# [THE RECORDS]

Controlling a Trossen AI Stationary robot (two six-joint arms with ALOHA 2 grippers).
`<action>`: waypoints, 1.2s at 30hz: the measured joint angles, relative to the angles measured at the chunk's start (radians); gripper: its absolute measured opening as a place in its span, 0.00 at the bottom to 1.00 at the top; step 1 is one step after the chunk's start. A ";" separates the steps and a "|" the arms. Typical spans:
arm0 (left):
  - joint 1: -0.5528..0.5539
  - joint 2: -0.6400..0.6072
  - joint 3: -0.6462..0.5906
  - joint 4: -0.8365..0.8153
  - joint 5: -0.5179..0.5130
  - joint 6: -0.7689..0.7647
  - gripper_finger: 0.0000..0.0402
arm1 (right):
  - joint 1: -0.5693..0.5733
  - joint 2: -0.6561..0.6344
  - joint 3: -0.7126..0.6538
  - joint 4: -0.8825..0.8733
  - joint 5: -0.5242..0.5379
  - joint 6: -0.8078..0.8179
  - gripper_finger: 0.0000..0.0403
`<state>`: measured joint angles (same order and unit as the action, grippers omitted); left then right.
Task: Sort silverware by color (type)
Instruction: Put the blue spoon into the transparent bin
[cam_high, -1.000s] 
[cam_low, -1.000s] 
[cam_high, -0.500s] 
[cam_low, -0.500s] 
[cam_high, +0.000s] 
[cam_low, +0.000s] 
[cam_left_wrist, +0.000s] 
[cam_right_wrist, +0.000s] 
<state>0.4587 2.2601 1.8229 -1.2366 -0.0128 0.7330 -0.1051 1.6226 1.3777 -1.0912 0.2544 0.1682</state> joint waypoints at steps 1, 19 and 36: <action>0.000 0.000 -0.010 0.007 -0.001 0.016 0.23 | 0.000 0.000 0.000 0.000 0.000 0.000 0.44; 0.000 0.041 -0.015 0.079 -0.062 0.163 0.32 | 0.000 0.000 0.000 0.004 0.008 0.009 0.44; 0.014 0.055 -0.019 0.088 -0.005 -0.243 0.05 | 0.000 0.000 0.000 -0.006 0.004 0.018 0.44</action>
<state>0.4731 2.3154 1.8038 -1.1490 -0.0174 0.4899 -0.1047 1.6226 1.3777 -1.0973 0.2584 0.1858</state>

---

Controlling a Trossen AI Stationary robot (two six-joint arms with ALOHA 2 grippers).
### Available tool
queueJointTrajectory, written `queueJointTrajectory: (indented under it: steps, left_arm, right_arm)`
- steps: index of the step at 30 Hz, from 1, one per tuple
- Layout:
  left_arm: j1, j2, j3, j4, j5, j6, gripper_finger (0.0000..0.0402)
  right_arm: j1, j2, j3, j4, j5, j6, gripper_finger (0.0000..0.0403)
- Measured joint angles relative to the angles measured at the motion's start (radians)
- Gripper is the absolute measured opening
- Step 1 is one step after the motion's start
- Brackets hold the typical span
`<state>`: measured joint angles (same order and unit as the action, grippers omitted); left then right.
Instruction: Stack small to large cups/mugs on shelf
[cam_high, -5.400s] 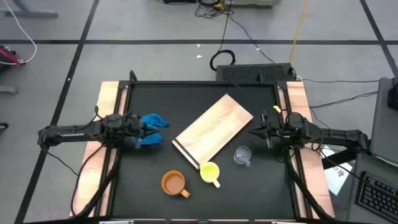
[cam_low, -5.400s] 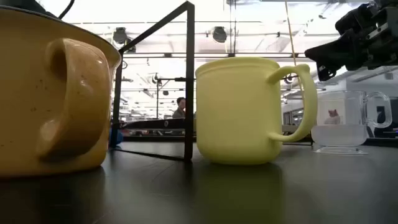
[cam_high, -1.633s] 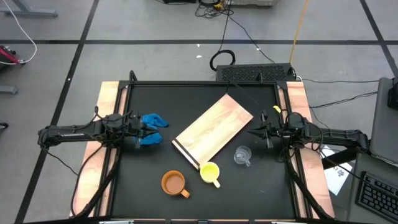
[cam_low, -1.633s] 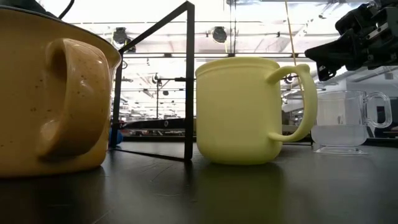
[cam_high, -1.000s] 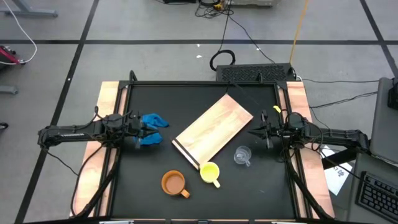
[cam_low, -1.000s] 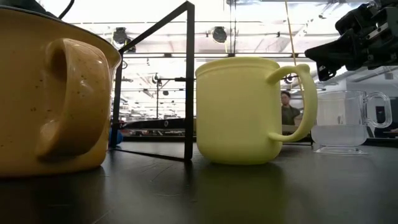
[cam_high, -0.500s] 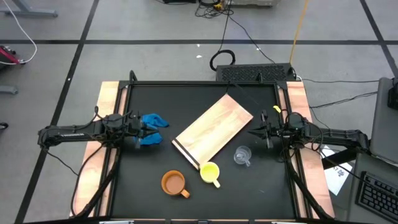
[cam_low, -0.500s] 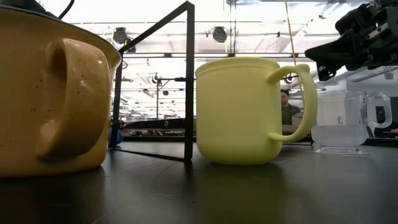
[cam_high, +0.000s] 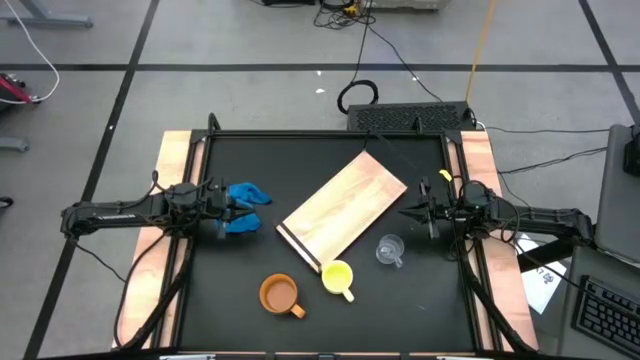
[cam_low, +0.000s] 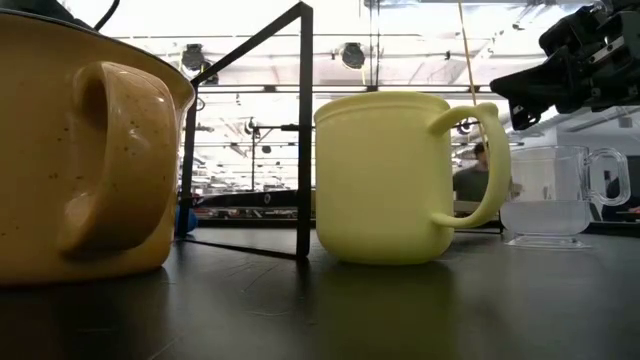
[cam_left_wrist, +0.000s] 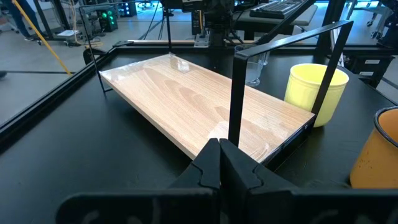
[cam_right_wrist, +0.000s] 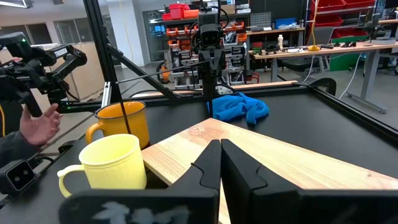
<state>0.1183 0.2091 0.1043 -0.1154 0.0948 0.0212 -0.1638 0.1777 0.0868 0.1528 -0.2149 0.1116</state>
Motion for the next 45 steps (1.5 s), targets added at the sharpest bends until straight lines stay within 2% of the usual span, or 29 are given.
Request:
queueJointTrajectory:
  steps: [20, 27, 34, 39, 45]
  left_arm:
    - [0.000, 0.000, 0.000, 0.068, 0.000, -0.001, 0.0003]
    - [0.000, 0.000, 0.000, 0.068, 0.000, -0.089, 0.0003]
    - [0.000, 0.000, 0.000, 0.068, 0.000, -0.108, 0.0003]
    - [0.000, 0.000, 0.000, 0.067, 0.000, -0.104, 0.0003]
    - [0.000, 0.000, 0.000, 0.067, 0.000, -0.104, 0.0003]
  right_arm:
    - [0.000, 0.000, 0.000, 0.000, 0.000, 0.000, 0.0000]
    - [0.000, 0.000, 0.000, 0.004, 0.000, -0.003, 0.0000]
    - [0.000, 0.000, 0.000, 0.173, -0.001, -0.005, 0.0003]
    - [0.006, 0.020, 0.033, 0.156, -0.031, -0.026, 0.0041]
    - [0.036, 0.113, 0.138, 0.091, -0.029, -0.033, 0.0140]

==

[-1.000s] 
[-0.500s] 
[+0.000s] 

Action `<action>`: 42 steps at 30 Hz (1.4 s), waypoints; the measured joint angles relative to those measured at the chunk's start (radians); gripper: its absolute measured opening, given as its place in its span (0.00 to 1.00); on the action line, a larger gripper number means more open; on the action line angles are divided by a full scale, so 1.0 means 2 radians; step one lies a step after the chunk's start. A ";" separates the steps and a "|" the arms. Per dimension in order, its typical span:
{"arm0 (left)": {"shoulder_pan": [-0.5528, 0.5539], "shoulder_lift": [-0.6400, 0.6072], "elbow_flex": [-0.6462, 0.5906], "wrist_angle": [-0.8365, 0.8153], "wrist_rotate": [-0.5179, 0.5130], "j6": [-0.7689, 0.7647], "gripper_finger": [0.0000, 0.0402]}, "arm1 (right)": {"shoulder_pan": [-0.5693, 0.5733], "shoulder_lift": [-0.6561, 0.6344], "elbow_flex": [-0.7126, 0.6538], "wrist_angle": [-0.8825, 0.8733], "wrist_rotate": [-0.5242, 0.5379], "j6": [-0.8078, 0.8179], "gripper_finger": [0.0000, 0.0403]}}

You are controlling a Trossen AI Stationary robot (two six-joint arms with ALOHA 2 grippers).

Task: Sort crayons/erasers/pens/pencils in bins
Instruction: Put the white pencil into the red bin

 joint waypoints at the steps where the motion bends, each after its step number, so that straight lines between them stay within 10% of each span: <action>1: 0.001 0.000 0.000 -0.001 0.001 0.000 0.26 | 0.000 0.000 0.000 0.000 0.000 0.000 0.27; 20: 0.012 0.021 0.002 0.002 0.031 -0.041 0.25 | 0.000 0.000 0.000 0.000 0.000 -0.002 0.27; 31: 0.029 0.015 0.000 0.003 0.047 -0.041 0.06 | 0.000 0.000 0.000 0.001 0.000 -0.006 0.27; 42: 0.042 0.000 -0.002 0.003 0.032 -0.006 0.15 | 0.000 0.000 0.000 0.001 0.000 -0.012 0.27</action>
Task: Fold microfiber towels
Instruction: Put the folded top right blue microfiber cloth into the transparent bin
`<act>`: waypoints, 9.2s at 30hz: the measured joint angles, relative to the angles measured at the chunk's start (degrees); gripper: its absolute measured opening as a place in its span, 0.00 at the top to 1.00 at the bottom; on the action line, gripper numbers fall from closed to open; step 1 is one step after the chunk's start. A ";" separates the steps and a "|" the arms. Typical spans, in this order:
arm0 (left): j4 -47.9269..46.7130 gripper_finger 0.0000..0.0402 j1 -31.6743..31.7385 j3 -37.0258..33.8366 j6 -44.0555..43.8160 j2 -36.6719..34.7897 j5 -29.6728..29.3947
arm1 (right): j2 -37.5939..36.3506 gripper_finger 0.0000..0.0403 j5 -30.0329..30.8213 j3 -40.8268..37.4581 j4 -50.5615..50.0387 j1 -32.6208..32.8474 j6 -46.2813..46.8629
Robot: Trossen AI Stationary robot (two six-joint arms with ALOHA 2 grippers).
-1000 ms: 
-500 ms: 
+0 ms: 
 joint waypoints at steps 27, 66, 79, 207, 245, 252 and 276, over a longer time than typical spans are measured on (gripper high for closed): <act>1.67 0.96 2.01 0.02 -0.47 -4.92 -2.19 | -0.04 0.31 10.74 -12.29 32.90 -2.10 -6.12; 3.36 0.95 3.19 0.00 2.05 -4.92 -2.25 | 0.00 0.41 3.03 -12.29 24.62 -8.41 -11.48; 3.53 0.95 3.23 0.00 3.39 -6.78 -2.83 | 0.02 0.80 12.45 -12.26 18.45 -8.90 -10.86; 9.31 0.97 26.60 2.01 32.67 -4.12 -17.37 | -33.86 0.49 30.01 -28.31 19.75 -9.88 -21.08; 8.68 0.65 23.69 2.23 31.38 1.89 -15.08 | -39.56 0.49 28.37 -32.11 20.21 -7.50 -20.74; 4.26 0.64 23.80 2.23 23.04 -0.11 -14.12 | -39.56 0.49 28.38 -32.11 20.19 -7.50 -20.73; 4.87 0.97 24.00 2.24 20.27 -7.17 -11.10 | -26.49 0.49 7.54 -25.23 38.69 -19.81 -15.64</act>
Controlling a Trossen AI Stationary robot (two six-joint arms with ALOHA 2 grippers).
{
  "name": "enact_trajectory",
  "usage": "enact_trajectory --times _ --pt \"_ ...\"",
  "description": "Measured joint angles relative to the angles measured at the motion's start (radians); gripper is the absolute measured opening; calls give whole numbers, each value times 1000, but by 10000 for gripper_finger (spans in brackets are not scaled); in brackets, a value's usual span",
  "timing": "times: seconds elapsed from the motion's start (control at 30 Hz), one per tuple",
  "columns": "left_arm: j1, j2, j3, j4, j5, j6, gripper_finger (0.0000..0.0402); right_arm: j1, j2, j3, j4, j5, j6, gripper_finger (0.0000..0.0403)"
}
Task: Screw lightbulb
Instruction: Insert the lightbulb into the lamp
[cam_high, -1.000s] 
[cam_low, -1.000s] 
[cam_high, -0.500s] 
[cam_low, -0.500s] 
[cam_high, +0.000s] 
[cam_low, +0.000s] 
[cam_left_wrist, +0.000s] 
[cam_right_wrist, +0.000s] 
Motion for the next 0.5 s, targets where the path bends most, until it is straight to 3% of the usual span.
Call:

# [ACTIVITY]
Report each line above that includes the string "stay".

# [RESULT OF THE EXERCISE]
Motion for the next 45 steps (1.5 s), targets added at the sharpest bends until straight lines stay within 2% of the usual span, or 29 are given.
 joint waypoints at the steps where the motion bends, each after its step number, so that straight lines between them stay within 10% of each span: <action>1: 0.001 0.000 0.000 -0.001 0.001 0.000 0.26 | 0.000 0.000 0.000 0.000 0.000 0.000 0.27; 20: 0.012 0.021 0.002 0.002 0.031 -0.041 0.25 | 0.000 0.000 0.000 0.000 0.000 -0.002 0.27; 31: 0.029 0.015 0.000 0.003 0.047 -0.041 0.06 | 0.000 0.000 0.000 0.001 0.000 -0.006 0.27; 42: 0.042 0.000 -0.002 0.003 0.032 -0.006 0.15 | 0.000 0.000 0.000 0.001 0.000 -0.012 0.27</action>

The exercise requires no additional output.